Why don’t Republicans take back the party?
Published 8:17 am Tuesday, October 8, 2013
Column: Other Words, by Donald Kaul
Everyone pretty much agrees that what’s going on in Washington right now ranks up there with the dumbest, most destructive episodes in our history.
We are a great and powerful country, on the cusp of achieving that “Shining City upon a Hill” status that Puritan leader John Winthrop talked about nearly 400 years ago.
I mean it. We have the ability to have it all: peace, prosperity, health, happiness.
Instead we see our government locked in a series of petty, ugly squabbles that do nothing but make things worse. It reminds you of those stories about lottery winners who, given an instant fortune, immediately squander it and wind up broke. One of the popular misconceptions about this sad state of affairs is that it’s equally the fault of all concerned — Democrats as well as Republicans.
Polls taken beforehand indicate that only about 45 percent of Americans would blame the Republicans for the government shutdown. A third think the Democrats are at fault. And an additional 13 percent say both are to blame.
No. Not true. Wrong.
This mess — the shutdown as well as the looming debt ceiling crisis — is entirely a Republican Party production. The Republicans created it out of thin air, motivated by a fear of the Tea Party and an odd obsession with standing in the way of an expansion of health care for millions of Americans who are going without it.
They’ve called the Affordable Care Act a train wreck, a disaster and another Pearl Harbor.
What utter nonsense. It is instead a law passed by Congress and signed by the president of the United States, who then won re-election by five million votes. The Supreme Court has ruled it Constitutional.
What more do you want, the Good Housekeeping Seal of Approval?
Republicans say that polls show that a slim majority of Americans don’t support the law. What they don’t say is that a full quarter of those people favor a further extension of the law, not repeal. The opposition to it is largely the result of the constant drumfire of lies, exaggerations and propaganda that Republicans have sent out over the past two years.
The law isn’t perfect — no one claims it is — but the message from the voters is clear: Don’t kill it, make it better.
Another general misconception is that the national debt is our biggest problem and the budget must be cut to shave it. No and no.
Cutting government spending in hard times only makes times harder. We’re already hurting the economy by cutting government employment too much.
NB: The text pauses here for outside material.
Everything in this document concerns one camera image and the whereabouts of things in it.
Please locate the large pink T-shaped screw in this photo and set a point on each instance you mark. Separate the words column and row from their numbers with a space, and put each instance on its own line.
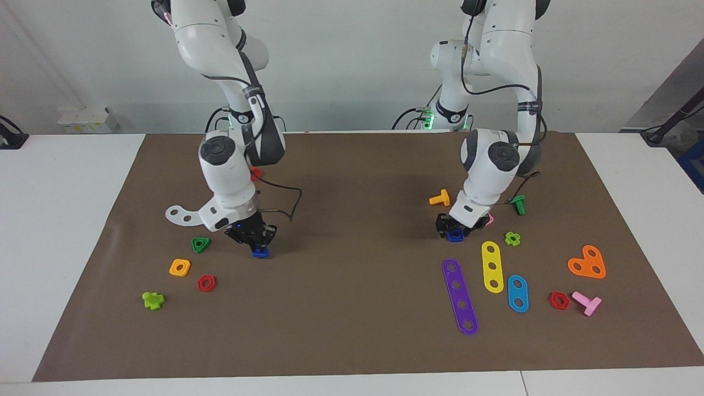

You can’t cut your way out of a recession. That’s what Europe is trying to do, with dismal results. The time to cut spending is when things are going good. Jobs or the lack of them is the biggest problem right now.
Yet another misconception is that the fallout from a failure to raise the debt limit would not be that big a deal. It would be.
Shutting down the government is a bad idea but somehow we’ll stagger through it out to the other side. If we default on our debts, however, it would be a catastrophe that would bring our economy to its knees and have ramifications that stretch far into the future.
You don’t mess with something like that. You don’t try to make it into a bargaining chip. You spent the money and now it’s time pay for what you bought. If that demands a higher level of debt, so be it.
President Barack Obama is right to refuse to even consider giving in to the threats of the House Republicans. If he were to bargain on the debt ceiling, he would leave himself and the nation open to continued blackmail.
What I really don’t understand is why normal, sensible Republicans — conservative but reasonable — are allowing their party to be taken over by a gang of lame-brained thugs.
OtherWords.org columnist Donald Kaul lives in Ann Arbor, Mich.